Las hormonas... ¡Ah, las hormonas!, mensajeras invisibles que danzan dentro, pintando el lienzo de nuestra existencia. ¿Qué no regulan? Diría que todo.

  • El latido del corazón, esa melodía constante, a veces agitada, a veces suave, como un susurro del alma. Y es que a veces el corazón late fuerte, desbocado... como aquella vez que vi a... mejor no lo cuento.
  • El metabolismo, ese fuego interno, transformando lo que comemos en energía, en vida. ¿Te acuerdas de cuando intenté hacer pan y salió una cosa rara, dura como una piedra? El metabolismo tuvo que trabajar doble para digerirlo.
  • El apetito, ese deseo a veces incontrolable, otras veces ausente. Unas veces quiero comerme el mundo, otras...nada. Es como si mi cuerpo supiera lo que necesito antes que yo.
  • El estado de ánimo, un vaivén de emociones, desde la alegría desbordante hasta la tristeza profunda. ¿Te acuerdas cuando perdimos... aquello? Uf, qué bajón.
  • La función sexual, ese misterio ancestral, esa fuerza vital que nos conecta con el universo. Mejor no hablo de eso...
  • La reproducción, la perpetuación de la vida, un milagro constante.
  • El crecimiento y desarrollo, desde la infancia hasta la madurez, un camino lleno de cambios y descubrimientos.
  • Los ciclos de sueño, ese viaje nocturno al subconsciente, donde los sueños nos revelan secretos ocultos. Y a veces no duermo nada, dando vueltas y vueltas... qué horror.

En resumen, las hormonas son las directoras de la orquesta de nuestro cuerpo. Sin ellas, la sinfonía de la vida se desafinaría. ¡Menudo lío!

¿Cómo eliminar el desequilibrio hormonal?

Cambios vitales. Punto.

  • Dieta, ejercicio, control del estrés. Lo básico.
  • Peso ideal. Si lo tienes. Si no, da igual.

¿Hormonas rebeldes? El cuerpo es sabio, a veces.

  • Comida real.

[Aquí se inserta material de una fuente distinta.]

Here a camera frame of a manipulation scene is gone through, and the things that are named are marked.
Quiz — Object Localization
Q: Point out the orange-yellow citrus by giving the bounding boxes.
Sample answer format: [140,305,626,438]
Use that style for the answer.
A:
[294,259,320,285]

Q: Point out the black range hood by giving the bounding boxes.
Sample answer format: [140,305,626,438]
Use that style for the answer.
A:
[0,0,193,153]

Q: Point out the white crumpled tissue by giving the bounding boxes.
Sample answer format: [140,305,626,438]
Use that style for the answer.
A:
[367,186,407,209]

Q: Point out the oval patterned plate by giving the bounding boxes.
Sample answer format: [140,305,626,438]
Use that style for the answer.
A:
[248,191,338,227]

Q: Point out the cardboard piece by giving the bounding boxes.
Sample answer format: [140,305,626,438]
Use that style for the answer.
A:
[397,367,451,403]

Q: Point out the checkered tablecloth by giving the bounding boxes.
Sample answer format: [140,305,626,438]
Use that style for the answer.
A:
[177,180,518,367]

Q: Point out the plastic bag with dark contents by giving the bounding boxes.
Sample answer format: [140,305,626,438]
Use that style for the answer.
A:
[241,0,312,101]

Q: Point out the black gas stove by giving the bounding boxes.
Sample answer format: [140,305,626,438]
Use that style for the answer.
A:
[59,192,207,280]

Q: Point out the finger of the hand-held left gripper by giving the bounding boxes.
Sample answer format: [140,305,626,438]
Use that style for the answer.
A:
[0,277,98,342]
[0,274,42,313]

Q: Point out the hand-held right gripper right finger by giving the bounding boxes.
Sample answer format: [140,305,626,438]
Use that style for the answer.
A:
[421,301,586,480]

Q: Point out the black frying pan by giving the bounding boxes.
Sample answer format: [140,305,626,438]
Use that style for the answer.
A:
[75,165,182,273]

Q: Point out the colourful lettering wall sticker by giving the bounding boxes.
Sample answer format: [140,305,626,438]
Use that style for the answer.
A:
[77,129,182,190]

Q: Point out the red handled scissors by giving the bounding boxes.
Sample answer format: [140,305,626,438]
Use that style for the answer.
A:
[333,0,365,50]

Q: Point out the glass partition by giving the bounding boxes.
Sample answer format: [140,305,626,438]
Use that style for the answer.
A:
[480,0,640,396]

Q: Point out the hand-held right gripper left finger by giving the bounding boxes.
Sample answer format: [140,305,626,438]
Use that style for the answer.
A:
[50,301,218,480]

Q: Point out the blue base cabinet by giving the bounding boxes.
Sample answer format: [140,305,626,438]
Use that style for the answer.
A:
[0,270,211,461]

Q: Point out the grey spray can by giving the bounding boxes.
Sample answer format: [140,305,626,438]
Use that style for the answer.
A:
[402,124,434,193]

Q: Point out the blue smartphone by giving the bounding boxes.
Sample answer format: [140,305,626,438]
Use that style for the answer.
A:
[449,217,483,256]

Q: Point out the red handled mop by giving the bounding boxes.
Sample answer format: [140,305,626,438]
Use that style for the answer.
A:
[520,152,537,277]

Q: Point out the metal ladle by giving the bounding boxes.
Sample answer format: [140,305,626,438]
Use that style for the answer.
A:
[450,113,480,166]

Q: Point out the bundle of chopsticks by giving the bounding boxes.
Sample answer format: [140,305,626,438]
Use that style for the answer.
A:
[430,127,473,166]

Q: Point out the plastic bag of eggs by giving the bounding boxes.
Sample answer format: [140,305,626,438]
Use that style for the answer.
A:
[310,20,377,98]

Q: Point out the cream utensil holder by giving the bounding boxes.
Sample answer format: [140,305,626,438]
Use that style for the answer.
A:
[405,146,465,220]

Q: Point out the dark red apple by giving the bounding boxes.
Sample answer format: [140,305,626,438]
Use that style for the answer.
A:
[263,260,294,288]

No inventos.
  • Moverse. No hace falta ser atleta.
  • El estrés mata, dicen. A mí me da igual.

La homeostasis es una ilusión. El cambio, la única constante.

  • Duerme. O no. Depende.
  • El "equilibrio" es un concepto sobrevalorado.

Información adicional: Fui a la farmacia y el farmacéutico no tenía ni idea. Al final, compré ibuprofeno. A veces, lo más simple funciona. ¿O no?

¿Qué vitaminas tomar para el desequilibrio hormonal?

Vitaminas para el desequilibrio hormonal:

  • Magnesio: Mineral vital. Regula funciones corporales clave. Fundamental, sin adornos.

  • Omega-3: Ácidos grasos esenciales. Influyen en la producción de hormonas. El equilibrio reside en la grasa.

  • Vitamina D: No es solo una vitamina, es una hormona. Su carencia se siente en el alma y en el cuerpo. Este año, priorízala.

  • Zinc: Mineral esencial para la fertilidad y el sistema inmune. Un escudo silencioso.

  • Cúrcuma: Antiinflamatorio potente. A veces, el desequilibrio nace de la inflamación.

Información que pocos te dirán:

  • El estrés crónico destroza tus hormonas. Medita, duerme, ignora el mundo.
  • La alimentación procesada es veneno lento. Evítala.
  • El ejercicio es medicina. El sedentarismo, una condena.
  • En 2024, la información es poder. Investiga. Cuestiona. No creas todo.
  • Yo uso magnesio y noto la diferencia, es un hecho.